Why this update matters for investors

  • Delivery against objective: strong NAV outperformance and a clear route to at least 15.50p in dividends underline the trust’s income-and-growth brief.
  • Balance of offence and defence: a blend of UK equities and higher-yielding preference shares tempers volatility while keeping the income engine humming.
  • Discount opportunity: a 5.7% discount offers a margin of safety. Continued execution and buybacks could narrow that gap.
  • Risks are live but recognised: concentration in UK mid-caps, macro uncertainty around the UK Budget, and the Wood Group write-down. The diversified portfolio and income reserves help.

Plain-English glossary

  • NAV: the per-share value of the portfolio after debts and costs.
  • Total return: price change plus dividends, assuming reinvestment.
  • Discount: when the share price is below NAV; a potential source of extra return if it narrows.
  • Gearing: borrowing to invest; can boost gains and losses.

My verdict

This is a confident half-year from Shires Income. Beating the market while growing revenue earnings and guiding to an at least 15.50p dividend is exactly what income investors want to see. The Wood Group zero is a blemish, but it’s contained, and the share buybacks, gearing discipline and preference share income all add support.

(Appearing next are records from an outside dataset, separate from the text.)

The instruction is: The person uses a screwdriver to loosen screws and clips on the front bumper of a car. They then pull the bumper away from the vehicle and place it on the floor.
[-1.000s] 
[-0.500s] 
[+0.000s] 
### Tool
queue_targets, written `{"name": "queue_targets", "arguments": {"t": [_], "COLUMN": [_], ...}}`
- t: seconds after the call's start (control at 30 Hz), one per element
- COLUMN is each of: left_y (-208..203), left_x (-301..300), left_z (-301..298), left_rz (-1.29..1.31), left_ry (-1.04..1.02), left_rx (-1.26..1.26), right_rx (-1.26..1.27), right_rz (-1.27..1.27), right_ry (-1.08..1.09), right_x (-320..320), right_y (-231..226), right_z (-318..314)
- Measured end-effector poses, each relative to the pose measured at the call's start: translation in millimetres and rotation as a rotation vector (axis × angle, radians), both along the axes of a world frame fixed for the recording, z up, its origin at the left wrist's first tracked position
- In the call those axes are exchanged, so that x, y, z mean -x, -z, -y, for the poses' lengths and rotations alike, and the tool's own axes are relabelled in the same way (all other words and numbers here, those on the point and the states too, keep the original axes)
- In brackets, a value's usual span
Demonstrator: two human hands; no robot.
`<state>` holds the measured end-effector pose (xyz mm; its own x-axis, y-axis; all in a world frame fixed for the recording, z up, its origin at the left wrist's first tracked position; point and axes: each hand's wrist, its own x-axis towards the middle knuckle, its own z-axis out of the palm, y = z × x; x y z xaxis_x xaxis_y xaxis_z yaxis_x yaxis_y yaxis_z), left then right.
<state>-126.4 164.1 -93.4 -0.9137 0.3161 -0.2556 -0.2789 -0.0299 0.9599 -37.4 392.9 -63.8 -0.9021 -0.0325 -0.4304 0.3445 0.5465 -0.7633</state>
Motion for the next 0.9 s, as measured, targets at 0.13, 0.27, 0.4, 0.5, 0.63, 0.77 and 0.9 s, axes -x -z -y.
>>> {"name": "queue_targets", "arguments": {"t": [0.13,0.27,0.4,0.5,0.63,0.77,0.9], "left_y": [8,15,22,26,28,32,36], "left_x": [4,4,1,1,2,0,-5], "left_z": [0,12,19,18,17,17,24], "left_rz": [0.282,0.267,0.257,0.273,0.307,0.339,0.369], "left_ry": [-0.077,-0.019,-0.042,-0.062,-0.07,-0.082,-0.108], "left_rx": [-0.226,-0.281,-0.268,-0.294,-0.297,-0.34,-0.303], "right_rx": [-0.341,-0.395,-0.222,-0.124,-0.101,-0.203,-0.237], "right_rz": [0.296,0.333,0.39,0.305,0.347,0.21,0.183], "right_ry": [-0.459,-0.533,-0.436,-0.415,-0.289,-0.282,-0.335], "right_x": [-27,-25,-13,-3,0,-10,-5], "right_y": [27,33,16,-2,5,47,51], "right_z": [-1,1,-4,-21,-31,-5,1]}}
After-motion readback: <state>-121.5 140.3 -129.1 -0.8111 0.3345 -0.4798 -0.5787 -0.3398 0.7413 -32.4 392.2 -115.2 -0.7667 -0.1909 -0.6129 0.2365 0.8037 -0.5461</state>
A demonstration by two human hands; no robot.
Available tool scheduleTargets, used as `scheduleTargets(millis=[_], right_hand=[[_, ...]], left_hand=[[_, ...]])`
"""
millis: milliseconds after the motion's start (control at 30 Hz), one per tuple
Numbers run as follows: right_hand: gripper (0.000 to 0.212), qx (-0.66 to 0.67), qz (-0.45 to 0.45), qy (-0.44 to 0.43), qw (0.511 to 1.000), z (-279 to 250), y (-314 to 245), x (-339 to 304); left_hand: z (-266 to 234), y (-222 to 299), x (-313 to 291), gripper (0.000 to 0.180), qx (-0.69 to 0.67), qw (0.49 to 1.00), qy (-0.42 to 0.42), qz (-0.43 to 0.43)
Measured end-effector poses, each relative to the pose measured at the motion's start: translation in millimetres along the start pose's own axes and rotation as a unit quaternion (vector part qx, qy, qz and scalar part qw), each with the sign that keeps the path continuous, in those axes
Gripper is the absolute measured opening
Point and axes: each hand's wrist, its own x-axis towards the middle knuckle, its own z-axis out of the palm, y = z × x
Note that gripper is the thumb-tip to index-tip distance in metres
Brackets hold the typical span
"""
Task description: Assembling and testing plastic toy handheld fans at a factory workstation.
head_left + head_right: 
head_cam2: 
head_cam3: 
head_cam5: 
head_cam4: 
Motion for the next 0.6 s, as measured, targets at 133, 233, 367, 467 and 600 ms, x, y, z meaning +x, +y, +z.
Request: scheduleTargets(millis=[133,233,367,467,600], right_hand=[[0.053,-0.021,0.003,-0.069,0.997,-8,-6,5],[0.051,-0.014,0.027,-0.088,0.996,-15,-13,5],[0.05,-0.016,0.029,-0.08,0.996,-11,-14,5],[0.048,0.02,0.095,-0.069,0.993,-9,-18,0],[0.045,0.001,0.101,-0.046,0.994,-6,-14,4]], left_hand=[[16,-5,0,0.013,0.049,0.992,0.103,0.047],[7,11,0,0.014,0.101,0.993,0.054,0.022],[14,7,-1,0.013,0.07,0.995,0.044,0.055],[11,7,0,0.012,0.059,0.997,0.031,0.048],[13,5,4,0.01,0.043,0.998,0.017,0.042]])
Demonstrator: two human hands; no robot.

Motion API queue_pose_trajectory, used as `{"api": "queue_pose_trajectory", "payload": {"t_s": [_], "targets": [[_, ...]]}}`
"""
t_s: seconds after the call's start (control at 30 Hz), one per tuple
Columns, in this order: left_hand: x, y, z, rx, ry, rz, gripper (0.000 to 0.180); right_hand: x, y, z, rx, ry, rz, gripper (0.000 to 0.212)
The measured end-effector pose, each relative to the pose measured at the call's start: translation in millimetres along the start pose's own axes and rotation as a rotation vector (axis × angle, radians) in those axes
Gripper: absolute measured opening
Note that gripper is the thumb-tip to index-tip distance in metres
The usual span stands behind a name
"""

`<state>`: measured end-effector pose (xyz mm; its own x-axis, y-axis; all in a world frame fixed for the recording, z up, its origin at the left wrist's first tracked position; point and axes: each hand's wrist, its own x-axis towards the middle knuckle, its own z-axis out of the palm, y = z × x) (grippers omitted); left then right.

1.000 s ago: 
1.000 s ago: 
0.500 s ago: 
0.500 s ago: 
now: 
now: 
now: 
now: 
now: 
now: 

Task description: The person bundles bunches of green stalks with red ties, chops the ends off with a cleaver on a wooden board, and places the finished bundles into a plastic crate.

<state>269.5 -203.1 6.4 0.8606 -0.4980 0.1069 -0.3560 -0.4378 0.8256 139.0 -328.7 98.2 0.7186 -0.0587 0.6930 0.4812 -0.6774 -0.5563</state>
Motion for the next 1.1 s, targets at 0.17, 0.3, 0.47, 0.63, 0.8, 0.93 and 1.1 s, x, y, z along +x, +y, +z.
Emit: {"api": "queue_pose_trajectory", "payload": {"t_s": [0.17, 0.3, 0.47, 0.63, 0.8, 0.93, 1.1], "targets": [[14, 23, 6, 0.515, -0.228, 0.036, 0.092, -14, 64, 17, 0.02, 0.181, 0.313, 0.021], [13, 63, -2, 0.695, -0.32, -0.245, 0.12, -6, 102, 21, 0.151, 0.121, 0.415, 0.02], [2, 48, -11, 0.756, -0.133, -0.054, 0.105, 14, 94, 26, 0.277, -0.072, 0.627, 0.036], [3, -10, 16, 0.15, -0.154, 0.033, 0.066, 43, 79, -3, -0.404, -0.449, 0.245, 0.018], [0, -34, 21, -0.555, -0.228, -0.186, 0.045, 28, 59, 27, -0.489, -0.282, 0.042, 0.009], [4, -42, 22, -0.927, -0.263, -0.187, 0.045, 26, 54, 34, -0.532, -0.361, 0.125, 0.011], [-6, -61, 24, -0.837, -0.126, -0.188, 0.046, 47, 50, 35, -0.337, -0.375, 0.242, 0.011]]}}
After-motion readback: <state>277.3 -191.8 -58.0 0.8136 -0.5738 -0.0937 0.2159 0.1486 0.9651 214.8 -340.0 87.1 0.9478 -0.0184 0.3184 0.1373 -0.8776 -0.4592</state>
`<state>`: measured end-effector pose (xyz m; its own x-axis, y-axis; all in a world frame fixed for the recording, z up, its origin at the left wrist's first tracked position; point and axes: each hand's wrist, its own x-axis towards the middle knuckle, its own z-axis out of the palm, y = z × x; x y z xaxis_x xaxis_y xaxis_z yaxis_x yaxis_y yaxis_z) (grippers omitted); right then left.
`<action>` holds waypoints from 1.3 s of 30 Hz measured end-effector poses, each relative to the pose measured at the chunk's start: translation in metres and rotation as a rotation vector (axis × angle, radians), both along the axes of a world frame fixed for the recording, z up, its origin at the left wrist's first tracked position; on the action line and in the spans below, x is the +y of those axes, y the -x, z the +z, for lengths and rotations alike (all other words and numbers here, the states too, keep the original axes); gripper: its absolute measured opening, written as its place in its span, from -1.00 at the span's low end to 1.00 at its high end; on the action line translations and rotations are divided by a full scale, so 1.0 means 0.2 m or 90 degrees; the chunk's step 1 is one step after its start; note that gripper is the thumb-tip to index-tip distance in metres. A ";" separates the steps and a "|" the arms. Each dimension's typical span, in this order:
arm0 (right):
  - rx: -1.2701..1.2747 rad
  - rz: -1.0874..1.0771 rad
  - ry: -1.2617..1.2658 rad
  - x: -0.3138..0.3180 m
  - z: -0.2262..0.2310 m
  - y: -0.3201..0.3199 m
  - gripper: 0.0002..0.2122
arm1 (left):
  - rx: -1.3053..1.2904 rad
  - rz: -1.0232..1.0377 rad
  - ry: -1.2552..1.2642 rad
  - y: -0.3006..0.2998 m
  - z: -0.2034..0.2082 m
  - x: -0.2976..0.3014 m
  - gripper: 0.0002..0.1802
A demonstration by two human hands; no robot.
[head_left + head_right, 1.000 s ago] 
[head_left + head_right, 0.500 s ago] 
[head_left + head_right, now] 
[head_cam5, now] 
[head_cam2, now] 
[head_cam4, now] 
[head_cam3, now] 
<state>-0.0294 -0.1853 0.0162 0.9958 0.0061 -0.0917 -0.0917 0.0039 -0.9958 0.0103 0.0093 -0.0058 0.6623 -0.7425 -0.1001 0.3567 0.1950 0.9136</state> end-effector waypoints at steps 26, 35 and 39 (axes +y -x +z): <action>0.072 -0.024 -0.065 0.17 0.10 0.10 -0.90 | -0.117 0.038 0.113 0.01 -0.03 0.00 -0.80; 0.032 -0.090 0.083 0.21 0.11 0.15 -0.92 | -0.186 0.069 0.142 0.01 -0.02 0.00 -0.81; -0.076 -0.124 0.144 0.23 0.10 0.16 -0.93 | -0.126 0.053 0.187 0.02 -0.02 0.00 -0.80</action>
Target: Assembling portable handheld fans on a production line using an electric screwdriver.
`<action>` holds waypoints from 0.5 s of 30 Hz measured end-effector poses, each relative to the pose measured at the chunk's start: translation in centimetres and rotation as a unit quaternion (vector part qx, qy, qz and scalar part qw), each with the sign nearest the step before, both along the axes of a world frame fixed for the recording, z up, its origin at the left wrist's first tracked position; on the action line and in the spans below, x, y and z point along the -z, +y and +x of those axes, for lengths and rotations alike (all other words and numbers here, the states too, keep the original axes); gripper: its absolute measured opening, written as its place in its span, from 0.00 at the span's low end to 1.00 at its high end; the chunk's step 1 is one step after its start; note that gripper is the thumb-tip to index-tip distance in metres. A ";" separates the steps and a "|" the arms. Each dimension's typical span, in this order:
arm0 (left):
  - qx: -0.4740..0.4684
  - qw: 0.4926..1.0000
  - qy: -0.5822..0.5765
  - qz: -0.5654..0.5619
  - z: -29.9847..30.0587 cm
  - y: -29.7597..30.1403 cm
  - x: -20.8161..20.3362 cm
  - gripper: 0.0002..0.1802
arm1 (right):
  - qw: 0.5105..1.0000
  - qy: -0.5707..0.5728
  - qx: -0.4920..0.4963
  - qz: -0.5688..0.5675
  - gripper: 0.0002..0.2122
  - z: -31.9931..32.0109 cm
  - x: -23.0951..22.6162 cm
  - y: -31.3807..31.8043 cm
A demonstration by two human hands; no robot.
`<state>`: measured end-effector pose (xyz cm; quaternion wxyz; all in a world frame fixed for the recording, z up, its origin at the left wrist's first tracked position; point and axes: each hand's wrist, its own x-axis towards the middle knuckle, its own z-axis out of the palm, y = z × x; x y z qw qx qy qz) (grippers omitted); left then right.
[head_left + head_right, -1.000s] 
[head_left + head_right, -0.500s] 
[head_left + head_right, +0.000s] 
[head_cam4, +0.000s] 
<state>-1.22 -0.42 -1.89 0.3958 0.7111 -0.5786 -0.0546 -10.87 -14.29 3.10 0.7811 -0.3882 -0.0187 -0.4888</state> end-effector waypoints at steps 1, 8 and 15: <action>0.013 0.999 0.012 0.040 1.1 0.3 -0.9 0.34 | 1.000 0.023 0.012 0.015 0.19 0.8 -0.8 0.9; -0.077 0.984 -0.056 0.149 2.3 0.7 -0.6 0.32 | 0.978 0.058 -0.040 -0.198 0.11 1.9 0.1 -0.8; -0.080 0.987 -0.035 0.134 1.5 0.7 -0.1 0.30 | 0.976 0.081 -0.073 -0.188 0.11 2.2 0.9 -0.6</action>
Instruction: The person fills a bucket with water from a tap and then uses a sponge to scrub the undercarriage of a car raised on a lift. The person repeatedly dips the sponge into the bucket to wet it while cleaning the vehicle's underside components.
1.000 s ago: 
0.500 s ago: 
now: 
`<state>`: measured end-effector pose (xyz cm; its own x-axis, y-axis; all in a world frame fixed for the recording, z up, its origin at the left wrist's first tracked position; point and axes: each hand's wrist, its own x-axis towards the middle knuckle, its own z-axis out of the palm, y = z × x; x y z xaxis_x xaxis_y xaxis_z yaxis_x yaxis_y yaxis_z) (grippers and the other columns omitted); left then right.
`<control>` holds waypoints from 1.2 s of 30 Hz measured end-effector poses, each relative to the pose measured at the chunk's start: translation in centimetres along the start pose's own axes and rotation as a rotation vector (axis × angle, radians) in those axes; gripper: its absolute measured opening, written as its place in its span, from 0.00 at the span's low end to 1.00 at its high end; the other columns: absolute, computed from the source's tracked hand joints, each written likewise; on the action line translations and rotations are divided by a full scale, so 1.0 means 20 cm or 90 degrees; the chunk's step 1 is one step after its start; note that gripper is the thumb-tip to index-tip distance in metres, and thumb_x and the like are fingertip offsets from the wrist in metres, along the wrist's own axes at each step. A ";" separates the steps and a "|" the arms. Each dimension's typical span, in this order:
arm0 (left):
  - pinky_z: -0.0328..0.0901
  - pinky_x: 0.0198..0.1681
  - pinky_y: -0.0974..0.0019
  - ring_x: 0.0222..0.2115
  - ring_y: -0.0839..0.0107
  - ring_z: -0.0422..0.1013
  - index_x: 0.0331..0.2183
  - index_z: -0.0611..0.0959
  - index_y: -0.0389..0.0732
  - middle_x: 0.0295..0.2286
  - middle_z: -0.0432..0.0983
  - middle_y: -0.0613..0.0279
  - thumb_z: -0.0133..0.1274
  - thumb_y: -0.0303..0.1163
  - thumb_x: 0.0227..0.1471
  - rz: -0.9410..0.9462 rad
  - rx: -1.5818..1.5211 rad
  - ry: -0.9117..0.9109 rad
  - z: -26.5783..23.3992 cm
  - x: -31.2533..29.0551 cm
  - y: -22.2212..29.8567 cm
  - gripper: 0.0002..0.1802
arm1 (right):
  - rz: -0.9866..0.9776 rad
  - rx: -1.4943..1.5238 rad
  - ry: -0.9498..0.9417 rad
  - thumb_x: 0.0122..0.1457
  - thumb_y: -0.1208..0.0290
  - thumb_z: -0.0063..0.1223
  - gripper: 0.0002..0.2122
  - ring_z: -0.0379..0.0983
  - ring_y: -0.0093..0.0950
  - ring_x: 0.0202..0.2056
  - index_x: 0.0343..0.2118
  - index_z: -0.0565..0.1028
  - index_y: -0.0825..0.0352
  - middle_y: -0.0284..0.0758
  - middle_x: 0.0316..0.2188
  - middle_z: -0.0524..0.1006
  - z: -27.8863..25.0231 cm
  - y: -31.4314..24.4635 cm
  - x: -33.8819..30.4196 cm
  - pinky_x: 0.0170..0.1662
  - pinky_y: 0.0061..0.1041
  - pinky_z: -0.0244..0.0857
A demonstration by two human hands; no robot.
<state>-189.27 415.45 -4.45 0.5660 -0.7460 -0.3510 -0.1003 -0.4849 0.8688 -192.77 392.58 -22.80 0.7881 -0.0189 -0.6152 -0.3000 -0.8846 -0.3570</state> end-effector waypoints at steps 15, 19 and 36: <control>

For those seeking UK equity income with a reliable yield, sensible valuation and a manager willing to lean into underappreciated UK names, Shires looks in good shape. As ever, watch the discount, the rate path, and delivery on the dividend plan over the next two quarters.

Disclaimer: This Blog is provided for general information about investments. It does not constitute investment advice. Information is taken from publicly available sources and any comment is that of the author who does not take any third party comment in the publication.